Various web links I found to be of interest recently:

  • The Discovery of Global Warming

    Hyperlinked History of Climate Change Science

    "To a patient scientist, the unfolding greenhouse mystery is far more exciting than the plot of the best mystery novel. But it is slow reading, with new clues sometimes not appearing for several years. Impatience increases when one realizes that it is not the fate of some fictional character, but of our planet and species, which hangs in the balance as the great carbon mystery unfolds at a seemingly glacial pace."
    -- D. Schindler

  • The Evolution of Diet

    Could eating like our ancestors make us healthier?
    Some experts say modern humans should eat from a Stone Age menu.
    What's on it may surprise you.

    The notion that we stopped evolving in the Paleolithic period simply isn't true. Our teeth, jaws, and faces have gotten smaller, and our DNA has changed since the invention of agriculture. "Are humans still evolving? Yes!" says geneticist Sarah Tishkoff of the University of Pennsylvania.
    . . .
    More accurately, you are what your ancestors ate. There is tremendous variation in what foods humans can thrive on, depending on genetic inheritance. Traditional diets today include the vegetarian regimen of India's Jains, the meat-intensive fare of Inuit, and the fish-heavy diet of Malaysia's Bajau people. The Nochmani of the Nicobar Islands off the coast of India get by on protein from insects. "What makes us human is our ability to find a meal in virtually any environment," says the Tsimane study co-leader Leonard.
    . . .
    In other words, there is no one ideal human diet. Aiello and Leonard say the real hallmark of being human isn't our taste for meat but our ability to adapt to many habitats - and to be able to combine many different foods to create many healthy diets. Unfortunately the modern Western diet does not appear to be one of them.

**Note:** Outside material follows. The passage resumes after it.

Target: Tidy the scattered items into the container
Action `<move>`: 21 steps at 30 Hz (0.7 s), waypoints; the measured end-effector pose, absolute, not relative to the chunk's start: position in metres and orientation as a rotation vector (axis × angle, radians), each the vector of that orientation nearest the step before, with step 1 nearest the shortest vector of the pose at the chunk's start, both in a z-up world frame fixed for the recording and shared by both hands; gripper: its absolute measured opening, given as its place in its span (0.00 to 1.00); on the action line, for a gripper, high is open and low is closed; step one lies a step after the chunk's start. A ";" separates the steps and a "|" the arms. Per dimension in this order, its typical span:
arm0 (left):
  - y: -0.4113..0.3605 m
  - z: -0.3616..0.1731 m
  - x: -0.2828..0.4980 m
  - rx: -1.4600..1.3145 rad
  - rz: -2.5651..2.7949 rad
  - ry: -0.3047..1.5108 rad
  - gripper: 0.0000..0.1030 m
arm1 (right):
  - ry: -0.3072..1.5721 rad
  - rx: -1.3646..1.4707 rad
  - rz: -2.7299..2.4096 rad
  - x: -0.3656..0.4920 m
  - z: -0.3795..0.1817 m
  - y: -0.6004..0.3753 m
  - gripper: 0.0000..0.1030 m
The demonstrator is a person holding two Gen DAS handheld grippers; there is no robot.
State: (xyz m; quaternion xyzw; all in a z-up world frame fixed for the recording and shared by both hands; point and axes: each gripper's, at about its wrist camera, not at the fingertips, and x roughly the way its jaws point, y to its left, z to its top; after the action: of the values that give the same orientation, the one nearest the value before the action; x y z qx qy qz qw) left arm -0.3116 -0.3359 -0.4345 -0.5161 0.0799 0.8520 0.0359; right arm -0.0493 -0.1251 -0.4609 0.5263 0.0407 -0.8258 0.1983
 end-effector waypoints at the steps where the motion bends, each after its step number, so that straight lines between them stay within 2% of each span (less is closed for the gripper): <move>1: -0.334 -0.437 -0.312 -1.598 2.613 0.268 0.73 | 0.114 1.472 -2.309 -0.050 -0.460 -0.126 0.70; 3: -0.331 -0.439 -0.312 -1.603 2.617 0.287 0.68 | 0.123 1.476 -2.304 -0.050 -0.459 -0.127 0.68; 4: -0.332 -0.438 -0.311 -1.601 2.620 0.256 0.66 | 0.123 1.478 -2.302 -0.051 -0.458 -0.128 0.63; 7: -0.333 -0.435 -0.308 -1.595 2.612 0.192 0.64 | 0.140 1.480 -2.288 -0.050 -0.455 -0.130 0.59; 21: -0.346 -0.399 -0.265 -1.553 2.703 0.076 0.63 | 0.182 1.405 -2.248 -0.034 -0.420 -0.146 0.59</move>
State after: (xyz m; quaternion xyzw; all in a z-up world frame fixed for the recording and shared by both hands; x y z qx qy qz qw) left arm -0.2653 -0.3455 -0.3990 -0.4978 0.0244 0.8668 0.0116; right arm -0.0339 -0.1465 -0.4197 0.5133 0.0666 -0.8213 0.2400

  • The Secret to Raising Smart Kids

    Don't tell your kids that they are. More than three decades of research shows that a focus on effort - not on intelligence or ability - is key to success in school and in life

  • Study questions need for most people to cut salt

    A large international study questions the conventional wisdom that most people should cut back on salt, suggesting that the amount most folks consume is OK for heart health -- and too little may be as bad as too much. The findings came under immediate attack by other scientists.

  • The Case against Patents

    Journal of Economic Perspectives: Vol. 27 No. 1 (Winter 2013)

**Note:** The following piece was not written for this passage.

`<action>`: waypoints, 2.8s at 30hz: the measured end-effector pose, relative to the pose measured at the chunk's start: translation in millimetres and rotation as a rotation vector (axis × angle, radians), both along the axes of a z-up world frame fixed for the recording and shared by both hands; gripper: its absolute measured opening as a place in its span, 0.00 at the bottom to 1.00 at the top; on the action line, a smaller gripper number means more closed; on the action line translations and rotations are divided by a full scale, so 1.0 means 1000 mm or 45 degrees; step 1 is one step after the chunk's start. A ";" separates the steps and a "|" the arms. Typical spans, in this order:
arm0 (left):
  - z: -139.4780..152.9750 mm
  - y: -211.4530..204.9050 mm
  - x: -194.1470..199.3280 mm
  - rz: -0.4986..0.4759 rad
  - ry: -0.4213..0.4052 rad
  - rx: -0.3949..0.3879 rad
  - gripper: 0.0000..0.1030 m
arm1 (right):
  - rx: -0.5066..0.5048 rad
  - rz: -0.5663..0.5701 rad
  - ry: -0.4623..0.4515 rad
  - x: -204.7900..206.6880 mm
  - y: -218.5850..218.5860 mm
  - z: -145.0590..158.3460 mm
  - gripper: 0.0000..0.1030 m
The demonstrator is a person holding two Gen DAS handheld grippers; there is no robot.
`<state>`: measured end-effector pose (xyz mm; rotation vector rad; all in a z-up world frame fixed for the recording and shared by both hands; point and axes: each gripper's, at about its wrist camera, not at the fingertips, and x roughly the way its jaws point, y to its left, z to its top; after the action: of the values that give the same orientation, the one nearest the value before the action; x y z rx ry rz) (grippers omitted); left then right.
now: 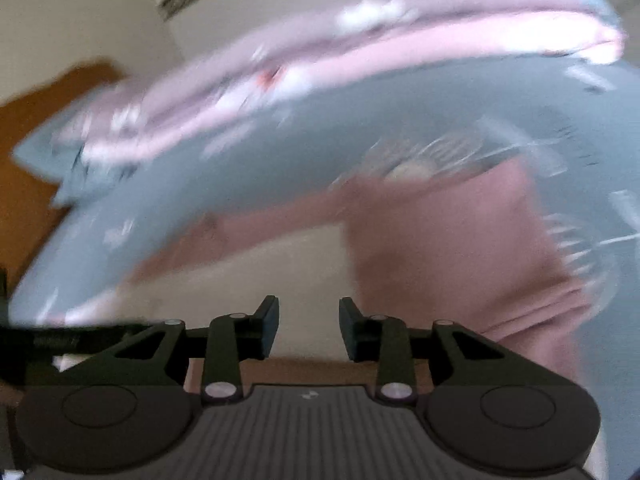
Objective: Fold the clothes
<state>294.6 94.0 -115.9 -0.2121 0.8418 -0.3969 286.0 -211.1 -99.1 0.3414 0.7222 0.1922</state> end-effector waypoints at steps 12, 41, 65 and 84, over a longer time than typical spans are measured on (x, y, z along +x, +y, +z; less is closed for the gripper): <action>-0.023 0.008 0.008 0.094 0.077 0.109 0.73 | 0.024 -0.247 0.127 0.005 -0.083 -0.037 0.21; 0.025 0.040 -0.061 0.230 0.034 0.042 0.77 | -0.121 -0.020 0.053 -0.074 -0.023 0.051 0.46; 0.031 0.029 -0.266 0.515 0.236 -0.176 0.78 | -0.193 0.210 0.123 -0.226 0.029 0.062 0.47; -0.016 -0.010 -0.302 0.376 0.369 0.078 0.82 | -0.017 0.285 0.280 -0.236 0.022 -0.012 0.38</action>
<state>-6.9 84.4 -131.4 -0.3375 1.0875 -0.0626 49.6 -188.9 -110.8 0.2711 0.9791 0.3655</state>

    The case against patents can be summarized briefly: there is no empirical evidence that they serve to increase innovation and productivity, unless productivity is identified with the number of patents awarded -- which, as evidence shows, has no correlation with measured productivity. Both theory and evidence suggest that while patents can have a partial equilibrium effect of improving incentives to invent, the general equilibrium effect on innovation can be negative.

  • Extracting audio from visual information

    Algorithm recovers speech from the vibrations of a potato-chip bag filmed through soundproof glass.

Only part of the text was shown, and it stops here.